Barbell Overhead Triceps Extension
Build bigger triceps! Barbell Overhead Extensions isolate and strengthen for noticeable arm gains. Proper form is key!

Required Equipment
Muscle Groups
Primary
Instructions
1. Set up your stance: Stand with your feet shoulder-width apart and a slight bend in your knees for stability.
2. Prepare the barbell: Grip a barbell with both hands using an overhand grip (palms facing forward) and hold it at arm's length above your head.
3. Find the starting position: Keep your elbows close to your head and upper arms perpendicular to the floor. This is your starting position.
4. Lower the barbell: Inhale and slowly bend your elbows to lower the barbell behind your head.

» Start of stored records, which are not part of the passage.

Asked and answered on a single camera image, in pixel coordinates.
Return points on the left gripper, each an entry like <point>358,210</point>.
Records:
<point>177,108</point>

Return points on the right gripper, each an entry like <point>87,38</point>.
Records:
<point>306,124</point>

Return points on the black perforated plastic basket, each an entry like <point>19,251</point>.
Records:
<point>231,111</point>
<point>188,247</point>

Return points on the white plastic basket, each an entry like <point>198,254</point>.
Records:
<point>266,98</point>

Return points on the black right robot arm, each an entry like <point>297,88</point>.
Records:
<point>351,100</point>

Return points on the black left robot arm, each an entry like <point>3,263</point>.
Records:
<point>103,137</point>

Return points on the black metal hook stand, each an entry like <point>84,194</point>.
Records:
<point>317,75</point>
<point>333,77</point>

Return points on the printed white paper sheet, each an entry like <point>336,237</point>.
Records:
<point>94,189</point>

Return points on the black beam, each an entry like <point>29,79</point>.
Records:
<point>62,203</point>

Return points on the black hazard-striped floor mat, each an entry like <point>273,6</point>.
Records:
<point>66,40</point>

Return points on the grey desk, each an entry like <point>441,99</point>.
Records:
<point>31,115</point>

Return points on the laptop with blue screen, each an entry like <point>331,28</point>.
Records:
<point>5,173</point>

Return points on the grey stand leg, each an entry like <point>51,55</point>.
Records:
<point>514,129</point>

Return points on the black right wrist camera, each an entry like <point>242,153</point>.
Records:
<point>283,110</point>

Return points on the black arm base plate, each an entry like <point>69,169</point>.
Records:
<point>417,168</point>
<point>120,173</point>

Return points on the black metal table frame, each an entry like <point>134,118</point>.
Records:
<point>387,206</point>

The movement should occur only at your elbow joints.
5. Check your range: Lower the weight as far as your flexibility allows without moving your upper arms.
6. Raise the barbell: Exhale as you extend your elbows to raise the barbell back to the starting position, fully contracting your triceps at the top.
7. Maintain control: Perform the desired number of repetitions before safely returning the weight to its starting position or racking the barbell.
Tips: Keep your core engaged to stabilize your torso and avoid arching your back. Perform the movement in a controlled manner to prevent momentum from aiding the lift. Start with a light weight to perfect the form before attempting heavier weights. Ensure your elbows do not flare out; they should stay pointed forward to keep the focus on the triceps.